(Records from a collection)
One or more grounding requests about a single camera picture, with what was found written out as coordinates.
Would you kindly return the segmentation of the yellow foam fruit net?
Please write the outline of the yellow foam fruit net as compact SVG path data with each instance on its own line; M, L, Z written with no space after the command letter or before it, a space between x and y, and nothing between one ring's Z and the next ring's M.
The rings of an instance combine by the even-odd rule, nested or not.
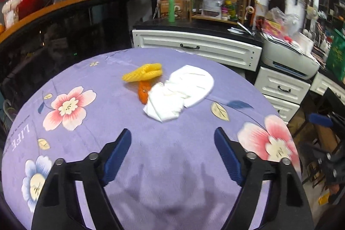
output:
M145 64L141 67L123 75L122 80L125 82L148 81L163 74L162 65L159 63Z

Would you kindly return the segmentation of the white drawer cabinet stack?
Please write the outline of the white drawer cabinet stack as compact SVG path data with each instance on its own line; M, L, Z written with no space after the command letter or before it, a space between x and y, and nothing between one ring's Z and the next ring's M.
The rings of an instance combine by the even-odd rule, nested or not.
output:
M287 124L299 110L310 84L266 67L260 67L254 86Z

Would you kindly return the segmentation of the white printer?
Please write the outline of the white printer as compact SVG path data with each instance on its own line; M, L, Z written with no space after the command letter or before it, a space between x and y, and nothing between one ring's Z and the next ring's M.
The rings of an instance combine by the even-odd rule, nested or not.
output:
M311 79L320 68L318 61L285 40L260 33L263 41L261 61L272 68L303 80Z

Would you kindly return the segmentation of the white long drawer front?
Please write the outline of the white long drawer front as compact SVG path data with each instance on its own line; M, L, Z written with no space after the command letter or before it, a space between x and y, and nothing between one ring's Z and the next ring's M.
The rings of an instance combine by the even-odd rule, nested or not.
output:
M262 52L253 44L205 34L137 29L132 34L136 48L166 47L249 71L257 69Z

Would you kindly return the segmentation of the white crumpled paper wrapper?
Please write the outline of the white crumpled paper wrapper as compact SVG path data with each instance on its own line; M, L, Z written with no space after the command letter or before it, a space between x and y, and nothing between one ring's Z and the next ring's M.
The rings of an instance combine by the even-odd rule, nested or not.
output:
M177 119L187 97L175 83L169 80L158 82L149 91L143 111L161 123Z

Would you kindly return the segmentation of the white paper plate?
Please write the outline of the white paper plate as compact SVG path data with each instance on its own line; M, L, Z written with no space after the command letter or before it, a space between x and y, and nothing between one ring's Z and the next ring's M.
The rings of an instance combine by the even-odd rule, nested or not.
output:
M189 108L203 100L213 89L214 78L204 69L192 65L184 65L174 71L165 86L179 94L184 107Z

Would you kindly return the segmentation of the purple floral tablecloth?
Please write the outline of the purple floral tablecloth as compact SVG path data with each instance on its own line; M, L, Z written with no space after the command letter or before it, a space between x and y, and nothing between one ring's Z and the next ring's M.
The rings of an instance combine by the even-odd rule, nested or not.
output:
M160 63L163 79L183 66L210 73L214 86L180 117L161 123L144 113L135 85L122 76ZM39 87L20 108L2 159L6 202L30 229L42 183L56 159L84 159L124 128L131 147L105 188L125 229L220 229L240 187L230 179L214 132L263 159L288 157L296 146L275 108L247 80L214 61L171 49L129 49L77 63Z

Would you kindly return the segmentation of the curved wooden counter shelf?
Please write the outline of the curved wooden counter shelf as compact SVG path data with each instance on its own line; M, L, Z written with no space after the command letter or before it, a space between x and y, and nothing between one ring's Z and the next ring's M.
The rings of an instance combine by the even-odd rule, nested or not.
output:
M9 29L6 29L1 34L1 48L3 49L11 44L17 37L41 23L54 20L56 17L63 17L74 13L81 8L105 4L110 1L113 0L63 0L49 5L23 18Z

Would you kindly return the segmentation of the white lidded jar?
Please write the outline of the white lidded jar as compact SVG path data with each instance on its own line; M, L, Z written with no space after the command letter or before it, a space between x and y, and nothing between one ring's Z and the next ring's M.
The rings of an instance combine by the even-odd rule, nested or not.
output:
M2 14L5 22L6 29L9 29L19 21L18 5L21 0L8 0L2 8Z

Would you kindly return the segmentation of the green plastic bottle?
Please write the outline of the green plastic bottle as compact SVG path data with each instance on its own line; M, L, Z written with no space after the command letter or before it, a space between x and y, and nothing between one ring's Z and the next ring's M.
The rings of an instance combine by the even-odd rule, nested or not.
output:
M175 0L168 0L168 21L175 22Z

* * *

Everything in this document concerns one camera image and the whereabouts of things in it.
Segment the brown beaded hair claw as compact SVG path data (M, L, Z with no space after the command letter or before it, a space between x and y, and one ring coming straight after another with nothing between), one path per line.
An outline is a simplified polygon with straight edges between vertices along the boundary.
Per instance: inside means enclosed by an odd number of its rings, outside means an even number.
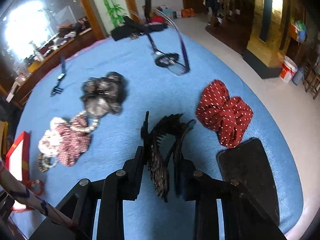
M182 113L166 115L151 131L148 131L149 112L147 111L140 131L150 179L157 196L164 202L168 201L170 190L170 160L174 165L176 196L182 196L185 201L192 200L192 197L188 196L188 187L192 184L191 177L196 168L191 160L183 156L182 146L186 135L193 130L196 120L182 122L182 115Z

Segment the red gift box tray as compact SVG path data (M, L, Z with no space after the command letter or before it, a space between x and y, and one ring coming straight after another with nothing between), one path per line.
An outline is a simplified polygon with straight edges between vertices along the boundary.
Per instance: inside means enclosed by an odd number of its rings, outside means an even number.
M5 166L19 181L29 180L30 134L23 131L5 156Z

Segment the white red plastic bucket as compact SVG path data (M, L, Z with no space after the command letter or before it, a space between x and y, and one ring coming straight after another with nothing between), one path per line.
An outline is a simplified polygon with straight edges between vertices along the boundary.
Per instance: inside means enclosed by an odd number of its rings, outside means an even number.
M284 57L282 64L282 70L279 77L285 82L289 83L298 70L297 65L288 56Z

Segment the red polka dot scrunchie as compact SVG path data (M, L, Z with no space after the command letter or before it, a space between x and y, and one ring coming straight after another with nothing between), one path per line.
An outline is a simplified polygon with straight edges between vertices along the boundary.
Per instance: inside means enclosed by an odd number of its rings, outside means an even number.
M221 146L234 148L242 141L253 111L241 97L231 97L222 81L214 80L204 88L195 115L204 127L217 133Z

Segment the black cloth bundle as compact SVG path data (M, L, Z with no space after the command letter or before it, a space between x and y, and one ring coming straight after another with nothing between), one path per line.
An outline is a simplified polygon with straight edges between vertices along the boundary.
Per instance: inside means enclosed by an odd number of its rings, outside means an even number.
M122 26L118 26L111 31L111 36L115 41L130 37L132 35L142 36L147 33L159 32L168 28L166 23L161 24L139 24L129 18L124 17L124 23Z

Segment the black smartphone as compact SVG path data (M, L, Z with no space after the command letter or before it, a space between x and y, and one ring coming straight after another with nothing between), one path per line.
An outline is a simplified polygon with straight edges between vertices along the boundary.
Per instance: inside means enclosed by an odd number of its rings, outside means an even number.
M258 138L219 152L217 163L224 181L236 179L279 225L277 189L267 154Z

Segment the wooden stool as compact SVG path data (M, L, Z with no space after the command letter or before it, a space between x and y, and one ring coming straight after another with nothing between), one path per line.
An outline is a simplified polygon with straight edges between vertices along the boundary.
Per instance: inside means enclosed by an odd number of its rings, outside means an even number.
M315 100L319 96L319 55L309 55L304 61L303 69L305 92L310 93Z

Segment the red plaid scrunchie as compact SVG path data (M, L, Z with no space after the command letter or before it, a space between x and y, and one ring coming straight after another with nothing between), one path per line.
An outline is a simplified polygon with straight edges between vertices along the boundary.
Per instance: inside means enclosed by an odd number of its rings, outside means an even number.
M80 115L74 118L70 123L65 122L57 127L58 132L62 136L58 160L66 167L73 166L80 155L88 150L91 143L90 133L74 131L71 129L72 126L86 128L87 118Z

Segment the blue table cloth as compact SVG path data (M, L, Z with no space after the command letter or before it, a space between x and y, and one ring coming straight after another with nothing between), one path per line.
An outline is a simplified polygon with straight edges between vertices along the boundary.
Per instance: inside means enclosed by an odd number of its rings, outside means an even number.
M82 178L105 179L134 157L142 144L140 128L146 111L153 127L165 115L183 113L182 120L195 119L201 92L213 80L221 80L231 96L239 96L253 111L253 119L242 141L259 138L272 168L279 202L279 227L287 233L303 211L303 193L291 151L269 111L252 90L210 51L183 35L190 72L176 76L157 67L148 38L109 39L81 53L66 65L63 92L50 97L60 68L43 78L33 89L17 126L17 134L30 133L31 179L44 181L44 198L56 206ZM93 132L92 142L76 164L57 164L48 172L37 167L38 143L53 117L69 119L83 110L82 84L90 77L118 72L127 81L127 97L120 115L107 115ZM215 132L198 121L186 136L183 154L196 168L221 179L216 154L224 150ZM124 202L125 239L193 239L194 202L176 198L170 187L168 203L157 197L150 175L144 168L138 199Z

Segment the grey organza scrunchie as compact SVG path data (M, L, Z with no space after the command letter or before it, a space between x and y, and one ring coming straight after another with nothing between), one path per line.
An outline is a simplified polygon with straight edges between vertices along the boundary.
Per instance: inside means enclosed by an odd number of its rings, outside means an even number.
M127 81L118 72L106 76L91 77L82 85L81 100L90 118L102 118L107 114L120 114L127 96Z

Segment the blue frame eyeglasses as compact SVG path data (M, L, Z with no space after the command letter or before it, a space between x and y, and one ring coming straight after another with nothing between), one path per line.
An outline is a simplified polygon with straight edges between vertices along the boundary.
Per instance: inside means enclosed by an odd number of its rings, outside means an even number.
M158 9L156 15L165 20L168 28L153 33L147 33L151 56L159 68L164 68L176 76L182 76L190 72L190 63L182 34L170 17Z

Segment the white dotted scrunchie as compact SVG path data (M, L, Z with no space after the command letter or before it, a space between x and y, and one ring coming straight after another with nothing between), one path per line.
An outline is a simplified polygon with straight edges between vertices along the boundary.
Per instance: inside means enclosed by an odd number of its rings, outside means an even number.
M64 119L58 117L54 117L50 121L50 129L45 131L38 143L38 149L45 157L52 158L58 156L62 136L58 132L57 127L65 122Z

* * *

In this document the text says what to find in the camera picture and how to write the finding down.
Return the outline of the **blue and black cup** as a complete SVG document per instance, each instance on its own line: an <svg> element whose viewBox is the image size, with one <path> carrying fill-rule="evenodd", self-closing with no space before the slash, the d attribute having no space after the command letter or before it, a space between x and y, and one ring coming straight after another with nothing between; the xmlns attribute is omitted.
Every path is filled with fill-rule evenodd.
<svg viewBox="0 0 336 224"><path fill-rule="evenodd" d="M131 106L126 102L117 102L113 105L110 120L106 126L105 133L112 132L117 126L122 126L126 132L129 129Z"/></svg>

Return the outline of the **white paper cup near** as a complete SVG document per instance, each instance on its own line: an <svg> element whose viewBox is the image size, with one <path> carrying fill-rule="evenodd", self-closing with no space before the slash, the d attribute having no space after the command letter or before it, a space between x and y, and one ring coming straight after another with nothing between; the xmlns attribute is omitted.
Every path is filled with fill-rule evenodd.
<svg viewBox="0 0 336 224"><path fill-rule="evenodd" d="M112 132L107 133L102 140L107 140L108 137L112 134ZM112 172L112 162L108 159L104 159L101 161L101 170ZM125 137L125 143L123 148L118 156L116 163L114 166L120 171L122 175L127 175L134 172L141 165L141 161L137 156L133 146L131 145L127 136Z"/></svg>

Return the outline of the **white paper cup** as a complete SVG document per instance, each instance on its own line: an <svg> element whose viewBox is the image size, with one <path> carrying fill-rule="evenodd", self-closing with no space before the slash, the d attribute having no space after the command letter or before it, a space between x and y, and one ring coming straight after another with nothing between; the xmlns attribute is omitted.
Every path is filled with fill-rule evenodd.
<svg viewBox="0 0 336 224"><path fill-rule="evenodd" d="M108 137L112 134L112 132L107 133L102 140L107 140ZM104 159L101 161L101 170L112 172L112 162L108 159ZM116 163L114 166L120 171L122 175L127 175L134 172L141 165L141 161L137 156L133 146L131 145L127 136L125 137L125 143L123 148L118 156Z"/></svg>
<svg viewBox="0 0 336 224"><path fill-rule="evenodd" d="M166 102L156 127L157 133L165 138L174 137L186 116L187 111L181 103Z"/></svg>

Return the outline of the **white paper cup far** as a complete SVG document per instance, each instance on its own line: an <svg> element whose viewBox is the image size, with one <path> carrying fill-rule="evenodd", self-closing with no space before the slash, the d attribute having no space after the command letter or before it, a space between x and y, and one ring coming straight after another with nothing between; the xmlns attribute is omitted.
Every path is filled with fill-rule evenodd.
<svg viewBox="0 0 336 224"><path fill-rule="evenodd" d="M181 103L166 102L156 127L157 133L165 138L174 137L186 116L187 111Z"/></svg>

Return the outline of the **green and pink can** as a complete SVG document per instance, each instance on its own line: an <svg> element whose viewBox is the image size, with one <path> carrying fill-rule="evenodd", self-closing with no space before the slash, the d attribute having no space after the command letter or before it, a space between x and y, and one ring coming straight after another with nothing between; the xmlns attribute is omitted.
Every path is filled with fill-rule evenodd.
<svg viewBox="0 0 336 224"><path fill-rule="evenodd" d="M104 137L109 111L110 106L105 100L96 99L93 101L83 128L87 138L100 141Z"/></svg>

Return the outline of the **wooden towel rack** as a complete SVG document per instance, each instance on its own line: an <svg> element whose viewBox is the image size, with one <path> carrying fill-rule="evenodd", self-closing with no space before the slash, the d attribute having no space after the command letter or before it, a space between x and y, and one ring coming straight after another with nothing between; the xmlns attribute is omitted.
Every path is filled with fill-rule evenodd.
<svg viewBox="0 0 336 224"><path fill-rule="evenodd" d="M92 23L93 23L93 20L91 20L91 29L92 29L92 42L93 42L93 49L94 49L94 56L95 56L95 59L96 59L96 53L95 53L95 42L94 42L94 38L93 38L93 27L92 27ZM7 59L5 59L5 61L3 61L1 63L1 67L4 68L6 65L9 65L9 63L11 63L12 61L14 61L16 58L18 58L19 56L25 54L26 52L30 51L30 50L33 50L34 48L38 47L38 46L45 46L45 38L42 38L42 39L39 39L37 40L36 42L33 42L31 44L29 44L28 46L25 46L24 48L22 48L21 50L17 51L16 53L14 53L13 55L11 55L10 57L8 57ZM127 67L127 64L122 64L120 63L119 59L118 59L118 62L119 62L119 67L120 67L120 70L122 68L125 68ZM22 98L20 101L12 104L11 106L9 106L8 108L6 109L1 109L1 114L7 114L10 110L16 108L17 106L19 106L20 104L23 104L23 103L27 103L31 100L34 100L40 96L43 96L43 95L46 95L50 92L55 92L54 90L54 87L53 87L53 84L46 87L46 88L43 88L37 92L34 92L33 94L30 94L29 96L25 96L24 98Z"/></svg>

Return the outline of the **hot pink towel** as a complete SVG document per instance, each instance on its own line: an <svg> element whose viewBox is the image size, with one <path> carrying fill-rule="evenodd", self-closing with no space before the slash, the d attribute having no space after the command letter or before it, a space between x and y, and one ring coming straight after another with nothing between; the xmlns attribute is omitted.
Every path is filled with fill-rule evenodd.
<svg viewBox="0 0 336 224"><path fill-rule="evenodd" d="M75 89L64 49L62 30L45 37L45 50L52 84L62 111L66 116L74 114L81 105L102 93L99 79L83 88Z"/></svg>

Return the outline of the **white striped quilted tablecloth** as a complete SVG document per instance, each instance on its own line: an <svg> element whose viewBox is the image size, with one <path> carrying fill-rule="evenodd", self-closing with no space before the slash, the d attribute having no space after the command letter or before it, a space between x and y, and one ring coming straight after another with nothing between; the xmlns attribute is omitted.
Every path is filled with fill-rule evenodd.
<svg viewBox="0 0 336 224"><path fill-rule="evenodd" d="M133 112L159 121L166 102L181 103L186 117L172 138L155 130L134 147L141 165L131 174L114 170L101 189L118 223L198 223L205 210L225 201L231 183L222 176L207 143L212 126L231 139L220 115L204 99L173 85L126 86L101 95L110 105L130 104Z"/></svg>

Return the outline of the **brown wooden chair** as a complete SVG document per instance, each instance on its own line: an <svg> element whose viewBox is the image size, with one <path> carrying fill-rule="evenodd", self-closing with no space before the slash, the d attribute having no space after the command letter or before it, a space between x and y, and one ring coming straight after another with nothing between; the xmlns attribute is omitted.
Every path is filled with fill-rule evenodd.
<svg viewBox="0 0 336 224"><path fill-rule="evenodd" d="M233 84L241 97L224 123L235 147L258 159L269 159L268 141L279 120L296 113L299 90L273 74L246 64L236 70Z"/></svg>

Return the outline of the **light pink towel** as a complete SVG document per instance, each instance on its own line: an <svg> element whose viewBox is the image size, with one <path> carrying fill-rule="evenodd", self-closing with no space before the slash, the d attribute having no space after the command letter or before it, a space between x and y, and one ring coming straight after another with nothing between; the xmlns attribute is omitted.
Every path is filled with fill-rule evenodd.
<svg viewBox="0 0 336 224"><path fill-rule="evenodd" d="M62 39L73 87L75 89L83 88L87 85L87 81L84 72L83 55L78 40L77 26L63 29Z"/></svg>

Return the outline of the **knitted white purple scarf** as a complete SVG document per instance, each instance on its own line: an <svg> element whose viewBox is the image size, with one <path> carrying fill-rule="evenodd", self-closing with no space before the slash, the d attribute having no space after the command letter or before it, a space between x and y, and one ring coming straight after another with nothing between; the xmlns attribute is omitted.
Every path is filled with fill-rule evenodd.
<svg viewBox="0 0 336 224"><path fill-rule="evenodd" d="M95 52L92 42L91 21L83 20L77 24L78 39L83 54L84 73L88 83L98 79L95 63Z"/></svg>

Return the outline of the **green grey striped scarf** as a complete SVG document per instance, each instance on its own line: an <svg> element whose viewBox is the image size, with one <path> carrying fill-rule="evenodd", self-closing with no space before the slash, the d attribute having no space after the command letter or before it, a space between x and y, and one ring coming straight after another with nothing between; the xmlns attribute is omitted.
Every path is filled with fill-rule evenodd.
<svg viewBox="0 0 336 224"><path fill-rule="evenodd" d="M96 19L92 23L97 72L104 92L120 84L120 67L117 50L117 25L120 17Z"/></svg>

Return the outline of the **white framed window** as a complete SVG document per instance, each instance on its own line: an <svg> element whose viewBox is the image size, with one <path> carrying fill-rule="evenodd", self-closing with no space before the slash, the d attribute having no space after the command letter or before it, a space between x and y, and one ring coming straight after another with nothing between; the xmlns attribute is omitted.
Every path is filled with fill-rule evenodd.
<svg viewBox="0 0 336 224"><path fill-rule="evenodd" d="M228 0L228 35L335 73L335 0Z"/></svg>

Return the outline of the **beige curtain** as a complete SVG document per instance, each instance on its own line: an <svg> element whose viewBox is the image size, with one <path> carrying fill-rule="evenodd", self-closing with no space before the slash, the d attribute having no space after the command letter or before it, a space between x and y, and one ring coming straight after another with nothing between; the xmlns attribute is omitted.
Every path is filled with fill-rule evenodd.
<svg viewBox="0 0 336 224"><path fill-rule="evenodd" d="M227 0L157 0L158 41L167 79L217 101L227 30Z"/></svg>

● WHAT IS NEEDED:
From the entries above, give again exactly the lines running from the line with "Please write the outline of the curved" to the line with "Would you kindly return the segmentation of the white lidded"; include both of those lines.

● OUTPUT BELOW:
Please write the outline of the curved wooden counter shelf as compact SVG path data with each instance on its own line; M, L, Z written with no space after the command letter or before it, a space between x and y, and nothing between one ring's Z and the next ring's M.
The rings of an instance combine by the even-odd rule, nested or not.
output:
M9 29L6 29L1 34L1 48L3 49L11 44L17 37L41 23L54 20L56 17L63 17L74 13L81 8L105 4L110 1L113 0L63 0L49 5L23 18Z

Would you kindly return the segmentation of the white lidded jar?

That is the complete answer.